* What is needed
Here the job is to copy the data exactly and to exclude every image from it.

* Input data
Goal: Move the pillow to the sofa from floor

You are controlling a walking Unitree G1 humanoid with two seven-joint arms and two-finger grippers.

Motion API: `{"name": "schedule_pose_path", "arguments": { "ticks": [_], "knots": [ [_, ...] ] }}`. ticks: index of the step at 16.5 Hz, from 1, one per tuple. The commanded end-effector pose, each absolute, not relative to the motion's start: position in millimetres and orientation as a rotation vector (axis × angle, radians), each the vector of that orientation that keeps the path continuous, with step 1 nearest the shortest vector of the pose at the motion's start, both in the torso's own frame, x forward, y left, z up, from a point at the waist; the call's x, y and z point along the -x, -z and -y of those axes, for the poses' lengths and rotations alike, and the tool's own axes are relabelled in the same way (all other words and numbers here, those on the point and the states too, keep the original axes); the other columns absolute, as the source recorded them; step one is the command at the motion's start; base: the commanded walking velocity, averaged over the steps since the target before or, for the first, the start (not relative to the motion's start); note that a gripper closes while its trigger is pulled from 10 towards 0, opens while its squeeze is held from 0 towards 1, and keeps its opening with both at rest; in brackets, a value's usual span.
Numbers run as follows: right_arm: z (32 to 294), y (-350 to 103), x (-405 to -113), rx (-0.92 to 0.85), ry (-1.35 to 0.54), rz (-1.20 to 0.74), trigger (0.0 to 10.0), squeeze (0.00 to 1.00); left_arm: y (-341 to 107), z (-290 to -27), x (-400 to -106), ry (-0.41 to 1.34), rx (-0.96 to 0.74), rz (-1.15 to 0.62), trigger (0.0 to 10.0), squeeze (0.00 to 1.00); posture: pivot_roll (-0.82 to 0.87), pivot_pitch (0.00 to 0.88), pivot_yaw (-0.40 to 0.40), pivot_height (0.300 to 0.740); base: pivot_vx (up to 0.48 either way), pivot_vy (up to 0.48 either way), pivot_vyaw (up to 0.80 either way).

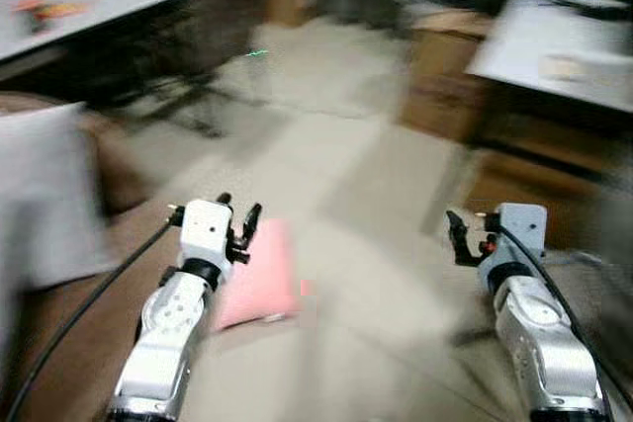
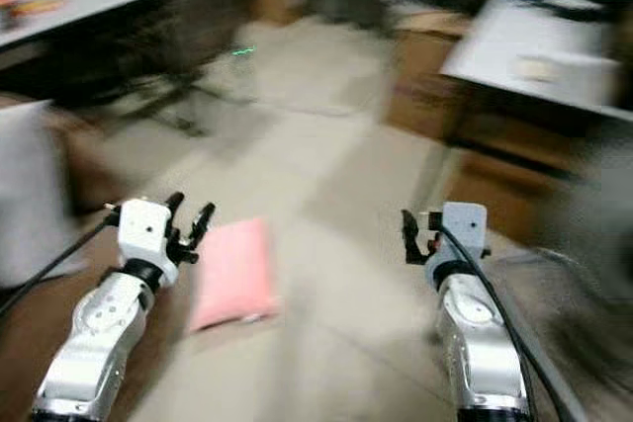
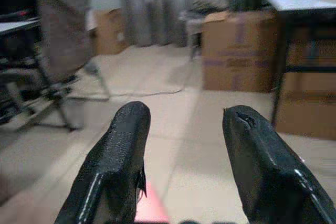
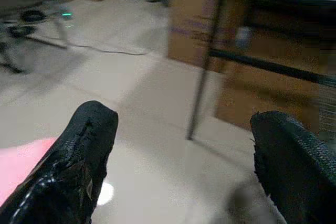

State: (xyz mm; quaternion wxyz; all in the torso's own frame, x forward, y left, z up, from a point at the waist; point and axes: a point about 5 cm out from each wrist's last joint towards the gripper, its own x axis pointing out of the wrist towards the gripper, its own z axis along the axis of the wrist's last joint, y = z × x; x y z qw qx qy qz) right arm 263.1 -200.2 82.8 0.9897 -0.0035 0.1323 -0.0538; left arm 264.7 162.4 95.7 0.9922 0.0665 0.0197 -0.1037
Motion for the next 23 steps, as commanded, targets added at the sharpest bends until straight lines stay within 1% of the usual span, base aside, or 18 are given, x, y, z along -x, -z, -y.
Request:
{"name": "schedule_pose_path", "arguments": {
  "ticks": [1,3,5,8,11,14,16,19,23],
  "knots": [
    [193,-82,-265,-0.001,0.090,-0.278,10.0,0.00,-93,-171,-263,0.177,-0.139,-0.055,10.0,0.00,-0.08,0.000,0.006,0.740,0.000,0.000,-0.79],
    [192,-82,-265,0.001,0.088,-0.279,10.0,0.00,-93,-170,-263,0.179,-0.127,-0.048,10.0,0.00,-0.08,0.000,0.004,0.740,0.000,0.000,-0.79],
    [191,-83,-266,0.008,0.077,-0.275,10.0,0.00,-94,-171,-264,0.178,-0.109,-0.037,10.0,0.00,-0.09,0.000,0.003,0.740,0.262,0.000,-0.79],
    [189,-84,-267,0.018,0.064,-0.273,10.0,0.00,-93,-171,-264,0.175,-0.102,-0.038,10.0,0.00,-0.09,0.000,0.000,0.740,0.389,0.000,-0.79],
    [183,-86,-268,0.028,0.001,-0.248,10.0,0.00,-93,-171,-264,0.179,-0.102,-0.036,10.0,0.00,-0.09,0.000,0.000,0.740,0.401,0.000,-0.73],
    [166,-96,-266,0.052,-0.159,-0.172,10.0,0.00,-93,-172,-265,0.176,-0.103,-0.030,10.0,0.00,-0.09,0.000,0.000,0.740,0.400,0.000,0.00],
    [163,-97,-264,0.034,-0.198,-0.157,10.0,0.00,-92,-174,-264,0.144,-0.089,-0.030,10.0,0.00,-0.09,0.000,-0.002,0.740,0.148,0.000,0.00],
    [163,-98,-263,0.043,-0.220,-0.142,10.0,0.00,-93,-176,-264,0.146,-0.117,-0.030,10.0,0.00,-0.08,0.000,-0.003,0.740,0.000,0.000,0.00],
    [163,-101,-263,0.046,-0.231,-0.131,10.0,0.00,-92,-177,-265,0.137,-0.123,-0.042,10.0,0.00,-0.09,0.000,0.000,0.740,0.000,0.000,-0.80]
  ]
}}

* Exercise result
Goal: Move the pillow to the sofa from floor

You are controlling a walking Unitree G1 humanoid with two seven-joint arms and two-finger grippers.

Motion API: `{"name": "schedule_pose_path", "arguments": { "ticks": [_], "knots": [ [_, ...] ] }}`. ticks: index of the step at 16.5 Hz, from 1, one per tuple. The commanded end-effector pose, each absolute, not relative to the motion's start: position in millimetres and orientation as a rotation vector (axis × angle, radians), each the vector of that orientation that keeps the path continuous, with step 1 nearest the shortest vector of the pose at the motion's start, both in the torso's own frame, x forward, y left, z up, from a point at the waist; the call's x, y and z point along the -x, -z and -y of those axes, for the poses' lengths and rotations alike, and the tool's own axes are relabelled in the same way (all other words and numbers here, those on the point and the states too, keep the original axes); the other columns absolute, as the source recorded them; step one is the command at the motion's start; base: the commanded walking velocity, averaged over the steps since the target before or, for the first, the start (not relative to the motion's start); note that a gripper closes while its trigger is pulled from 10 towards 0, opens while its squeeze is held from 0 towards 1, and keeps its opening with both at rest; in brackets, a value's usual span.
Numbers run as follows: right_arm: z (32 to 294), y (-350 to 103), x (-405 to -113), rx (-0.92 to 0.85), ry (-1.35 to 0.54), rz (-1.20 to 0.74), trigger (0.0 to 10.0), squeeze (0.00 to 1.00); left_arm: y (-341 to 107), z (-290 to -27), x (-400 to -106), ry (-0.41 to 1.34), rx (-0.96 to 0.74), rz (-1.15 to 0.62), trigger (0.0 to 10.0), squeeze (0.00 to 1.00); posture: pivot_roll (-0.82 to 0.87), pivot_pitch (0.00 to 0.88), pivot_yaw (-0.40 to 0.40), pivot_height (0.300 to 0.740); base: pivot_vx (up to 0.48 either way), pivot_vy (up to 0.48 either way), pivot_vyaw (up to 0.80 either way).


State: (xyz mm; quaternion wxyz; all in the torso's own frame, x forward, y left, z up, from a point at the waist; point and axes: a point about 5 cm out from each wrist's last joint towards the gripper, its own x axis pointing out of the wrist towards the gripper, its own z axis along the axis of the wrist's last joint, y = z × x; x y z qw qx qy qz) right arm 263.1 -200.2 82.8 0.9897 -0.0035 0.1323 -0.0538; left arm 264.7 162.4 95.7 0.9922 0.0665 0.0197 -0.1037
Motion for the next 23 steps, as commanded, targets added at the sharpest bends until straight lines stay within 1% of the usual span, base aside, or 18 are given, x, y, z along -x, -z, -y.
Request:
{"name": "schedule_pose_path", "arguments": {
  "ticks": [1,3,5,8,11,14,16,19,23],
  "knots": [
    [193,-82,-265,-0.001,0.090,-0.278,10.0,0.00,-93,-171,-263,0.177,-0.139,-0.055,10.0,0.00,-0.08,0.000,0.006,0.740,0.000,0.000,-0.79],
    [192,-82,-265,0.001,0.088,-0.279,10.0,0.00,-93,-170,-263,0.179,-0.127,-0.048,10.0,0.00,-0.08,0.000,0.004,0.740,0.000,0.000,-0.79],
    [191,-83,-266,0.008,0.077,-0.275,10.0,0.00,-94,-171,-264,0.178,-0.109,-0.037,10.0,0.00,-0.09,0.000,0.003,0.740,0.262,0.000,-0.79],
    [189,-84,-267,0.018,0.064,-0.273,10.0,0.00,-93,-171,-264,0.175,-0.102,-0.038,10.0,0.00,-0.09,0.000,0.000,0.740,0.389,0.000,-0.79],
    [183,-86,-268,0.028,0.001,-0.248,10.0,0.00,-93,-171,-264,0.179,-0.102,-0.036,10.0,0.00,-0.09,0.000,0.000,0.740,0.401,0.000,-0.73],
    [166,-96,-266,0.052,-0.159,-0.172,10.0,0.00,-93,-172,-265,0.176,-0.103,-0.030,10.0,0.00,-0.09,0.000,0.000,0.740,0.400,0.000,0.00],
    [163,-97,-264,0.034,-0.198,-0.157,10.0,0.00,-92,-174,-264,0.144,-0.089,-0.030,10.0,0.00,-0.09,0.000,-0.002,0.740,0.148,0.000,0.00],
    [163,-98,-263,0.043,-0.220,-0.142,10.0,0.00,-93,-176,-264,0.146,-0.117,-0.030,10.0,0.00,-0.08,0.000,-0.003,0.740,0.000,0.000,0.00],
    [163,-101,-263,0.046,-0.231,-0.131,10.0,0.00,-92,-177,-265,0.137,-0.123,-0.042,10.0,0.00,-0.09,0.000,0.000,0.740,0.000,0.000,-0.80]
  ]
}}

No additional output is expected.